[Start of Attachment]

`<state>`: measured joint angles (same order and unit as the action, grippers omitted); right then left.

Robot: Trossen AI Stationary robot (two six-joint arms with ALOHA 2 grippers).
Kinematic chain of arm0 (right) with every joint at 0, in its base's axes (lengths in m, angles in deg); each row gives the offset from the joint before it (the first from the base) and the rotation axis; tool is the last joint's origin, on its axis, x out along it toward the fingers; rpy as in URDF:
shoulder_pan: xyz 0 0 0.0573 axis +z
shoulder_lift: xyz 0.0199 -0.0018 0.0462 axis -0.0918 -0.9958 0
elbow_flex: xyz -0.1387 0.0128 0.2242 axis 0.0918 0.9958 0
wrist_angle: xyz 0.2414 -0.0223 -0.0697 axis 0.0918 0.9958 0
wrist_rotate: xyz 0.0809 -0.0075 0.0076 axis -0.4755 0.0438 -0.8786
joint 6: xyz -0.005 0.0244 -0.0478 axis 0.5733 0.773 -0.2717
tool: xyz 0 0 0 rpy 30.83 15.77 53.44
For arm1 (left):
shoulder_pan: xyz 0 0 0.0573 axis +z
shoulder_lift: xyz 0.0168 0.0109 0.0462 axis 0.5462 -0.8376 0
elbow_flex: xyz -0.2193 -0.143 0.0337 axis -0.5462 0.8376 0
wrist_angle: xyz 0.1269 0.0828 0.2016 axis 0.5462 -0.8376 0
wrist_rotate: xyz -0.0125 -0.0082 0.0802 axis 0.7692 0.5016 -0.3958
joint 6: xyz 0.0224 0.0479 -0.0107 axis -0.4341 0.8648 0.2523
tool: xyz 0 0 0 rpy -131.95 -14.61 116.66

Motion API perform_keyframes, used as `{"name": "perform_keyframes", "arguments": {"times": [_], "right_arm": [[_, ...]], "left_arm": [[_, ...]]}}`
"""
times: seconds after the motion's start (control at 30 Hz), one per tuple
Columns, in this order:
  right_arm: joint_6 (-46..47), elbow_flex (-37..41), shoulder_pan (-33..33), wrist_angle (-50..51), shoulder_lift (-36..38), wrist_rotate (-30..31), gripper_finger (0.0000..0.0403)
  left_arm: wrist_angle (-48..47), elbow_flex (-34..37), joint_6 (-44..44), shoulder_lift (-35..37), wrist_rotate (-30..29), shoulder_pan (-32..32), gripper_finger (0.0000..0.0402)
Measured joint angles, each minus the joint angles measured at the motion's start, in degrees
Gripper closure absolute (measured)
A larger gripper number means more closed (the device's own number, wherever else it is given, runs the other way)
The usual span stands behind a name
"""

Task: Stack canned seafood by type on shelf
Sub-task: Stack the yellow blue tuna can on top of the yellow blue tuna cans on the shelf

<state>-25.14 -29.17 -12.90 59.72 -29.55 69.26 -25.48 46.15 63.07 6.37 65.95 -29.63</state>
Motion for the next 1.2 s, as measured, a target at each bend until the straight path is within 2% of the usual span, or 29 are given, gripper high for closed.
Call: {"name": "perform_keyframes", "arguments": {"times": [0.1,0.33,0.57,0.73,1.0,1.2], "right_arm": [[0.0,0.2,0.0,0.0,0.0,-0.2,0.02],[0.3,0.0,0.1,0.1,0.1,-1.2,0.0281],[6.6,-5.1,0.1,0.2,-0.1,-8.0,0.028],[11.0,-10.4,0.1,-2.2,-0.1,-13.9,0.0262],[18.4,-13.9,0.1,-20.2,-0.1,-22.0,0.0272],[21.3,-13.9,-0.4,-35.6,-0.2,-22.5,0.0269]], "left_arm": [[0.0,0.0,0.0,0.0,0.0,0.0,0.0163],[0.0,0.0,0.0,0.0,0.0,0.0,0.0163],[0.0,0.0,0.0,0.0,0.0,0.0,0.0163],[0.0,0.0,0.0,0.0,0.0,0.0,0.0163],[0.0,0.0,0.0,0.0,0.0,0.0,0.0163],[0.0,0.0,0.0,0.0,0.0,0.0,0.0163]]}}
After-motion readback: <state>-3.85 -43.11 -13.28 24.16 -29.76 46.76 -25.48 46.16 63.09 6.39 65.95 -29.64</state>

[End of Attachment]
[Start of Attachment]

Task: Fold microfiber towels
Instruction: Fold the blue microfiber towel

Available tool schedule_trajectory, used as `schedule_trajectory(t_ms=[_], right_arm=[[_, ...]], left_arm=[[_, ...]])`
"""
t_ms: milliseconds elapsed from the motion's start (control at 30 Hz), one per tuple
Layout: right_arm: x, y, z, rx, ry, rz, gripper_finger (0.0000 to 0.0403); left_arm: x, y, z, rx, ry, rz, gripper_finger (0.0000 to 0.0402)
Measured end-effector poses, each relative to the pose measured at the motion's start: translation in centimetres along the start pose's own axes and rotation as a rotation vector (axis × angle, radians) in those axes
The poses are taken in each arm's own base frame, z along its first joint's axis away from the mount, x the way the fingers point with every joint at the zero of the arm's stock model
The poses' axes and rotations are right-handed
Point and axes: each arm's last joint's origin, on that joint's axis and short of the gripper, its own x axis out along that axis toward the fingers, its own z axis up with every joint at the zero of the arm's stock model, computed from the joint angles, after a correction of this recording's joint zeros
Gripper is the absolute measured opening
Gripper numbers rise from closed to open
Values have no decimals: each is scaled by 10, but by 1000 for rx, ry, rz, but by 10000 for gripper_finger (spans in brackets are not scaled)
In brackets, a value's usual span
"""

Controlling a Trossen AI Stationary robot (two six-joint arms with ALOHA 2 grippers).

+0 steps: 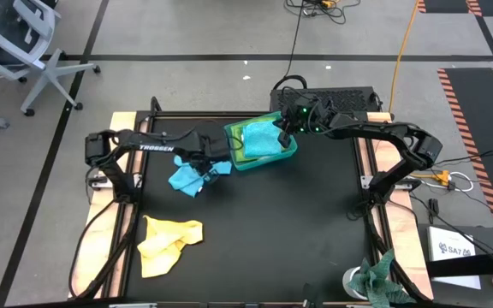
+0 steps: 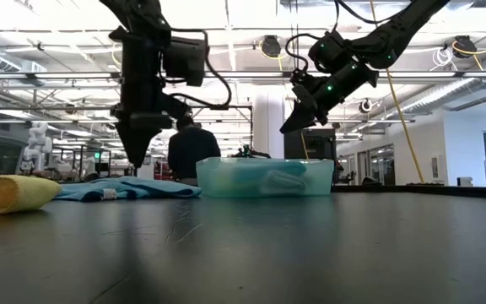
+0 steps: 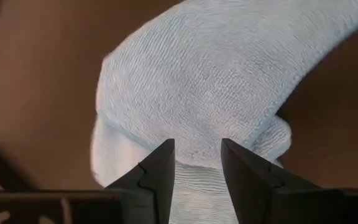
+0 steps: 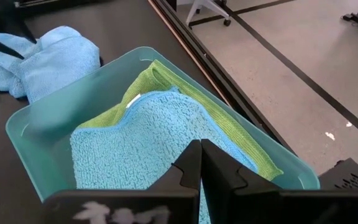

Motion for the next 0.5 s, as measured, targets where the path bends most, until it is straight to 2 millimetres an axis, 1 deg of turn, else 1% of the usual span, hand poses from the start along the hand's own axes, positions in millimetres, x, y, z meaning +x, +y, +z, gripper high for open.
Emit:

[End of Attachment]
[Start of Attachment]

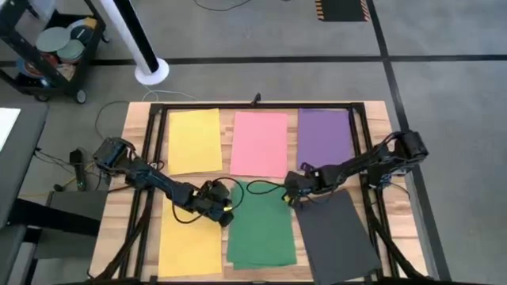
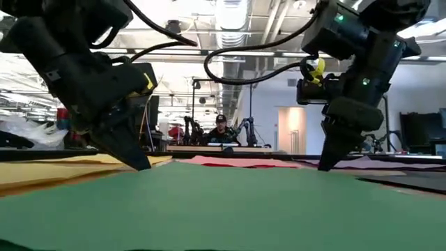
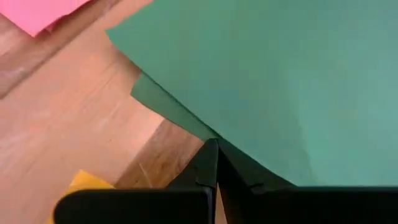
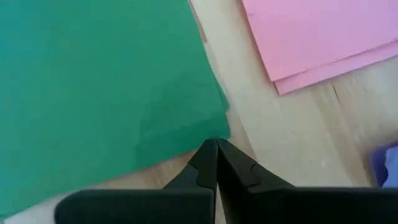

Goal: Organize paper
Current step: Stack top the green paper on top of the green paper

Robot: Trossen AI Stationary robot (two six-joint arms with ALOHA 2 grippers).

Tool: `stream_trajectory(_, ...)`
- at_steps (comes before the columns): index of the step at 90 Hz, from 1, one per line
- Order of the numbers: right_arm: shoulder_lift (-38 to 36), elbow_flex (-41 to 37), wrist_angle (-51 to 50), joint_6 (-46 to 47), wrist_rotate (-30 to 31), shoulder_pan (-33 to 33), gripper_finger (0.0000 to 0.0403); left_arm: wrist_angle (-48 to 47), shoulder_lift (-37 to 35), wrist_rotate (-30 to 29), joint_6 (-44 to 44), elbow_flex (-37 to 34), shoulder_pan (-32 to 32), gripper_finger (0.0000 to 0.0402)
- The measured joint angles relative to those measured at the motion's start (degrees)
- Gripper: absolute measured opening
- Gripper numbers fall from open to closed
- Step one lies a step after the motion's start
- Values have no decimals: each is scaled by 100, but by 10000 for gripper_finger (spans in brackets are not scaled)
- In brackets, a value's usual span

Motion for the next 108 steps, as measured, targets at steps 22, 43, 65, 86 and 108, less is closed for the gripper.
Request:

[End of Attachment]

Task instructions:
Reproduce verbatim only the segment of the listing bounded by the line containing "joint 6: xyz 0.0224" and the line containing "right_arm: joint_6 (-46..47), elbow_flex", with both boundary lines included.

Exercise output:
joint 6: xyz 0.0224 0.0479 -0.0107 axis -0.4341 0.8648 0.2523
tool: xyz 0 0 0 rpy -131.95 -14.61 116.66

Motion API perform_keyframes, used as `{"name": "perform_keyframes", "arguments": {"times": [_], "right_arm": [[_, ...]], "left_arm": [[_, ...]]}}`
"""
times: seconds after the motion's start (control at 30 Hz), one per tuple
Columns, in this order:
  right_arm: joint_6 (-46..47), elbow_flex (-37..41), shoulder_pan (-33..33), wrist_angle (-50..51), shoulder_lift (-36..38), wrist_rotate (-30..31), gripper_finger (0.0000..0.0403)

Fully answered, the exercise is complete.